The portion she had cleaned, the pristine white, was splattered with the knight's blood and instead was a brilliant red. She was a brilliant red stain.

Colsen made a sort of hissing sound the moment the blade went into his chest, into his lungs, and the old knight stood there in relative horror. Delarn could imagine that this was his drowning moment, and she doubted she would never stop drowning after that moment as well, but she wasn't there for much longer. She was running. She couldn't catch her breath no matter what she did. She just kept hearing that hissing noise the entire time.
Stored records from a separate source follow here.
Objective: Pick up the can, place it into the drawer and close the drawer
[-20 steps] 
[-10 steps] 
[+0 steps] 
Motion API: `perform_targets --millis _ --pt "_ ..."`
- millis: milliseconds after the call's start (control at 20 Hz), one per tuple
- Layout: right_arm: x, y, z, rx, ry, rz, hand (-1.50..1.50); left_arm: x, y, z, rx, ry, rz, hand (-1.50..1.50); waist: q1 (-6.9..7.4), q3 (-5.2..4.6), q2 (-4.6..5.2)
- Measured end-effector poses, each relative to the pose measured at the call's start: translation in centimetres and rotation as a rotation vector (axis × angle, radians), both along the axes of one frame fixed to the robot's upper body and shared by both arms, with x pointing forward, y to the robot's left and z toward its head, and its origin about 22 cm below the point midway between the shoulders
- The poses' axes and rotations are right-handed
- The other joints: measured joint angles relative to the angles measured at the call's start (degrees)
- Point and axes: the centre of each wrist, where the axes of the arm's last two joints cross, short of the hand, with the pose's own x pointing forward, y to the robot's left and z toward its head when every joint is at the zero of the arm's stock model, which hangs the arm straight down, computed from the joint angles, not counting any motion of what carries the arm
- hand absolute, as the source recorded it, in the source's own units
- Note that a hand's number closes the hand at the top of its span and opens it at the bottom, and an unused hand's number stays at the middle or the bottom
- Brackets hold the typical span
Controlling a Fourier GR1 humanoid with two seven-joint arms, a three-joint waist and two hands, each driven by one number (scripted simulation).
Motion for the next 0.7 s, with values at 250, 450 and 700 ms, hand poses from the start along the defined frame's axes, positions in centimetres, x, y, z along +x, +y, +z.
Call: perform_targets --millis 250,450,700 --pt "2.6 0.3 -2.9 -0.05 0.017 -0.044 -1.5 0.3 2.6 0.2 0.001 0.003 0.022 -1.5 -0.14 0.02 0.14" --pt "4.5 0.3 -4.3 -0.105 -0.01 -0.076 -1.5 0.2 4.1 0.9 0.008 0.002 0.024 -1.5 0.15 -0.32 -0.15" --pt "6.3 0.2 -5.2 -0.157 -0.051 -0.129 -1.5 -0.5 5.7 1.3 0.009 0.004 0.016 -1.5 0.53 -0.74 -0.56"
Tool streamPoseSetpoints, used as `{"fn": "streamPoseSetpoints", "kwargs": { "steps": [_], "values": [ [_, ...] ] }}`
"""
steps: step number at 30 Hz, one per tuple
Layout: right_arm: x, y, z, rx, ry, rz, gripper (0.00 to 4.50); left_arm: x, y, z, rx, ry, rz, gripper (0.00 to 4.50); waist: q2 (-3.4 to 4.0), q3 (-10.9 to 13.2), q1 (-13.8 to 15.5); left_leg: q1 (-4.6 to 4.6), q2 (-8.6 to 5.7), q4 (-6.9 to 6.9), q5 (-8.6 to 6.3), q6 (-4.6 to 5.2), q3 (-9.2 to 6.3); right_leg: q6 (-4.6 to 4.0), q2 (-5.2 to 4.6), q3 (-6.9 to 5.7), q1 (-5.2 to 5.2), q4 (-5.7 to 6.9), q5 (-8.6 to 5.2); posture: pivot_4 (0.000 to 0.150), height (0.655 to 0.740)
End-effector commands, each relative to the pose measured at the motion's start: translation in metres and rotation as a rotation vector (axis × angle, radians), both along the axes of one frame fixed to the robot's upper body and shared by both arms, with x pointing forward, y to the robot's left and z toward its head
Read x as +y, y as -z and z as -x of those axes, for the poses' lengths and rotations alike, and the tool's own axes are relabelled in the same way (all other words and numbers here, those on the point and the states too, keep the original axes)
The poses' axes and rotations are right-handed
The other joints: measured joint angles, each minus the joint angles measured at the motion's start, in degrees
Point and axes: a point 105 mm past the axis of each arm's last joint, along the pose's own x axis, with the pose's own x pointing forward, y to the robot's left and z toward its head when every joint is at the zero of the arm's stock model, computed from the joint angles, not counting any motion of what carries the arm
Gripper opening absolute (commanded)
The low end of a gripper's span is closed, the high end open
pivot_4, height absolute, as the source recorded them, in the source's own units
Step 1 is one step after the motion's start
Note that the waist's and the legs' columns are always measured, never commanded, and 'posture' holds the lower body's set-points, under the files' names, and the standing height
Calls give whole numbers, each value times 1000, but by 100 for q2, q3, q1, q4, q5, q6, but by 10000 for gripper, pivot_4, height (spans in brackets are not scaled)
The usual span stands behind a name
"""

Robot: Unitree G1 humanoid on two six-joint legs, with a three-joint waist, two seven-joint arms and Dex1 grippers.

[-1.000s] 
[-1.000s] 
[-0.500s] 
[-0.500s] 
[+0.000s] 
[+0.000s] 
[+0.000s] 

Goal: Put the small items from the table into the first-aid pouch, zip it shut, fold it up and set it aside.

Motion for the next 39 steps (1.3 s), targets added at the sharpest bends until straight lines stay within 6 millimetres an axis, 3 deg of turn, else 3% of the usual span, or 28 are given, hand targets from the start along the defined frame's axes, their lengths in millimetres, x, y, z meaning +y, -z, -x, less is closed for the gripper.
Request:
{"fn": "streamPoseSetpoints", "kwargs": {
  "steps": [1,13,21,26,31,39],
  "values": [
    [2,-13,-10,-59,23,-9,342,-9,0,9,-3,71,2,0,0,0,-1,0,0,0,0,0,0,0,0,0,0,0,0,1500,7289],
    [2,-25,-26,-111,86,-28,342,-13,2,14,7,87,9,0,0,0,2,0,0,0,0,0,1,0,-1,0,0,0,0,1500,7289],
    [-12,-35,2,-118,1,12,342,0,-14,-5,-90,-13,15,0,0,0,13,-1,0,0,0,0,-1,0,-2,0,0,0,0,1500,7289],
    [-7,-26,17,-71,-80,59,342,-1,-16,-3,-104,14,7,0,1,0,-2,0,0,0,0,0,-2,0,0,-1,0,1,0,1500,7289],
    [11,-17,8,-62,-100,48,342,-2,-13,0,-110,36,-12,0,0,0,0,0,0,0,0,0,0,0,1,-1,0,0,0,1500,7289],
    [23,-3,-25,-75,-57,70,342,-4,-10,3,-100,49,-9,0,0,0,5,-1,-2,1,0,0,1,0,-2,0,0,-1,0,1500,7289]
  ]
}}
She didn't want to see what happened next, if he lived or died, because she knew for a fact that he was going to die, and soon she would die soon. It was coming, it was coming, and yet it didn't.

What did come was a crack in the wall. It was dark and though she thought that she could see light on the other side, she really didn't believe there was and so when she went in she didn't expect to come back out, but she came out on the other side. She came out on a side that wasn't filled with yelling. There was so much yelling that followed when she came out on the other side, but it wasn't on her side even though her hearing had returned louder than ever. She could, however, hear her blood pounding in her ears and how nature around her continued to celebrate life even as those within those walls cursed and fretted about the death in their midst. Two deaths. Both her doing.

She hid herself until the sunlight gave way and the cold became so bitter that sleeping simply wasn't something she could manage to do even if she cared to. She could still hear frantic movement within the city, still hear cursing and searching, and so she treaded carefully throughout the night as she picked her way 'home'. It was rare not to see torches dotting the way ahead of her, but it made things easier in a way despite the sheer amount of people searching for her. She always knew where they were, their lights a beacon that she refused to be drawn to.

There was a strange moment in which she found herself in the Barbarian Village, Gunnarsgrunn, and she was offered a warm drink that burned as it went down as if they were waiting for her, waiting to wrap her in warm blankets, waiting to put her to sleep there, but in the end she refused even if she accepted their drink and their hospitality. An old man narrowed his eyes at her and told her, as she stood on the edge of the village, on the opposite side than the side she came in on, "If you go now, your trials will begin as well. There will be no more rest for you, and you may lose your way back to these halls."

"I'm sorry, grandfather," she answered, even as she continued walking, crossing that all too familiar bridge back into Varrock. "I'm sorry."